10.1101/2021.06.08.21258132 ◽

2021 ◽

Author(s):

Peter W Horby ◽

Guilherme Pessoa-Amorim ◽

Natalie Staplin ◽

Jonathan R Emberson ◽

Enti Spata ◽

...

Keyword(s):

Mechanical Ventilation ◽

Usual Care ◽

Rate Ratio ◽

Invasive Mechanical Ventilation ◽

Standard Of Care ◽

Open Label ◽

Absolute Increase ◽

Significant Difference ◽

Randomised Controlled ◽

To Receive

Background: Aspirin has been proposed as a treatment for COVID-19 on the basis of its antithrombotic properties.
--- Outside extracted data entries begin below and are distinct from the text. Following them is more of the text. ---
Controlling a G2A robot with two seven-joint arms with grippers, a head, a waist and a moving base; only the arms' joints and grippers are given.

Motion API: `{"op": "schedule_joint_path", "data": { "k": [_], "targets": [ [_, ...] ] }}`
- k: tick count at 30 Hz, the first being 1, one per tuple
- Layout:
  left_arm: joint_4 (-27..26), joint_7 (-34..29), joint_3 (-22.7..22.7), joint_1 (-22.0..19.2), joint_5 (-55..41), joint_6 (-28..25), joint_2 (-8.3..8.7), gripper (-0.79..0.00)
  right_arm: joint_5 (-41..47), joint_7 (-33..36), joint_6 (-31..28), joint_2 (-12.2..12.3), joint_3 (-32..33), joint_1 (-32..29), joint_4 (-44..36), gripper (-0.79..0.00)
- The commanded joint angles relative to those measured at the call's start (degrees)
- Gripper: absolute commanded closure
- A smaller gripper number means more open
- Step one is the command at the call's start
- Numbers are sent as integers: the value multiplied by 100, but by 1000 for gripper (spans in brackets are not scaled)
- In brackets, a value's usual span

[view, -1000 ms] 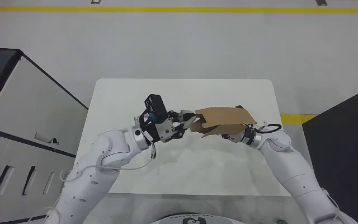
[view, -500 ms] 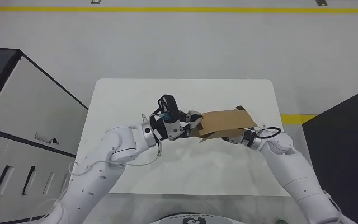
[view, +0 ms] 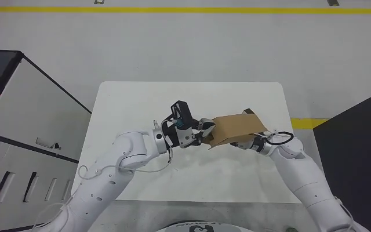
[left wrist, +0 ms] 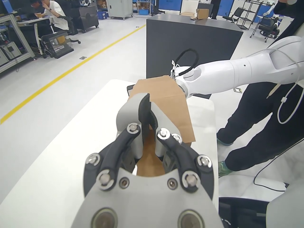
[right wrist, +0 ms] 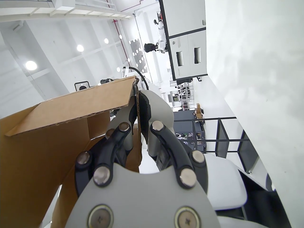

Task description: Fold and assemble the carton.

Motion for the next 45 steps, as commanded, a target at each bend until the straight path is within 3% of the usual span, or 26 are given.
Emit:
{"op": "schedule_joint_path", "data": {
  "k": [1, 45],
  "targets": [
    [9, 1, 17, -3, 23, -3, -3, 0, 12, 22, 15, -7, -18, 19, 8, 0],
    [168, 31, 211, -63, 23, -161, -44, 0, -197, 273, 109, -62, -239, 108, -51, 0]
  ]
}}
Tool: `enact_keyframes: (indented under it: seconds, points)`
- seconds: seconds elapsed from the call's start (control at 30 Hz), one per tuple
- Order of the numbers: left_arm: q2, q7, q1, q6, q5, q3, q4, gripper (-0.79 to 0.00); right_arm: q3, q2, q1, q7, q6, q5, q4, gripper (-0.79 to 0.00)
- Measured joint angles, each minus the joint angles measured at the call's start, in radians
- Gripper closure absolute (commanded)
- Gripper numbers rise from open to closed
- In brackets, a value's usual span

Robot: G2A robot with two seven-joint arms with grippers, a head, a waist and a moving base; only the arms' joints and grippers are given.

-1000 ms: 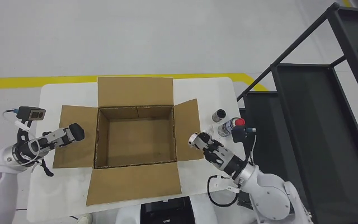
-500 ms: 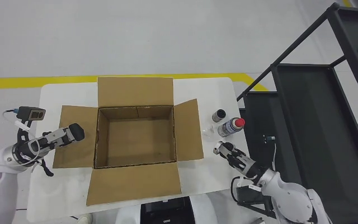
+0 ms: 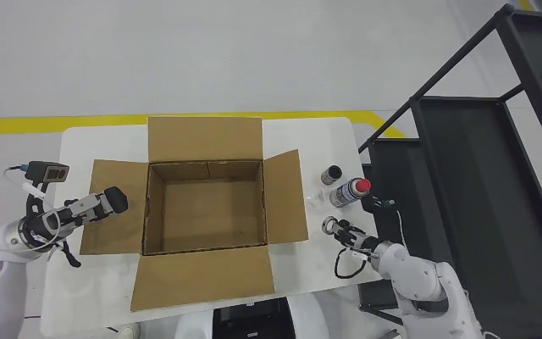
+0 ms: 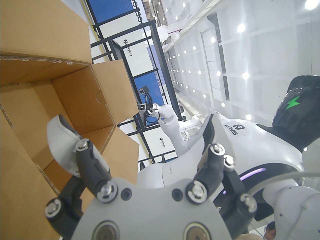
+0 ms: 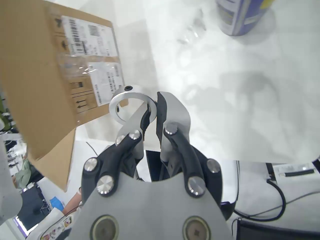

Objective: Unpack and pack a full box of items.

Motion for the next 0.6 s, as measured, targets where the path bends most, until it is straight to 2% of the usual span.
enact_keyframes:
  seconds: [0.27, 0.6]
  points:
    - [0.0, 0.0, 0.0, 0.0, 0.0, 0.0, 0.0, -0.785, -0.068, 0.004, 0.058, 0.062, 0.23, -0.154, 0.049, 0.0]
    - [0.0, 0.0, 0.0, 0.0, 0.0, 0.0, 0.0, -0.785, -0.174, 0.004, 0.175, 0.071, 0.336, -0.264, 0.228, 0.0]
Methods: In this randomised, controlled, open-label trial, several possible treatments were compared with usual care in patients hospitalised with COVID-19. Eligible and consenting adults were randomly allocated in a 1:1 ratio to either usual standard of care alone or usual standard of care plus 150mg aspirin once daily until discharge using web-based simple (unstratified) randomisation with allocation concealment. The primary outcome was 28-day mortality. The trial is registered with ISRCTN (50189673) and clinicaltrials.gov (NCT04381936). Findings: Between 01 November 2020 and 21 March 2021, 7351 patients were randomly allocated to receive aspirin and 7541 patients to receive usual care alone. Overall, 1222 (17%) patients allocated to aspirin and 1299 (17%) patients allocated to usual care died within 28 days (rate ratio 0.96; 95% confidence interval [CI] 0.89-1.04; p=0.35). Consistent results were seen in all pre-specified subgroups of patients. Patients allocated to aspirin had a slightly shorter duration of hospitalisation (median 8 days vs. 9 days) and a higher proportion were discharged from hospital alive within 28 days (75% vs. 74%; rate ratio 1.06; 95% CI 1.02-1.10; p=0.0062). Among those not on invasive mechanical ventilation at baseline, there was no significant difference in the proportion meeting the composite endpoint of invasive mechanical ventilation or death (21% vs. 22%; risk ratio 0.96; 95% CI 0.90-1.03; p=0.23). Aspirin use was associated with an absolute reduction in thrombotic events of 0.6% (SE 0.4%) and an absolute increase in clinically significant bleeding of 0.6% (SE 0.2%). Interpretation: In patients hospitalised with COVID-19, aspirin was not associated with reductions in 28-day mortality or in the risk of progressing to invasive mechanical ventilation or death but was associated with a small increase in the rate of being discharged alive.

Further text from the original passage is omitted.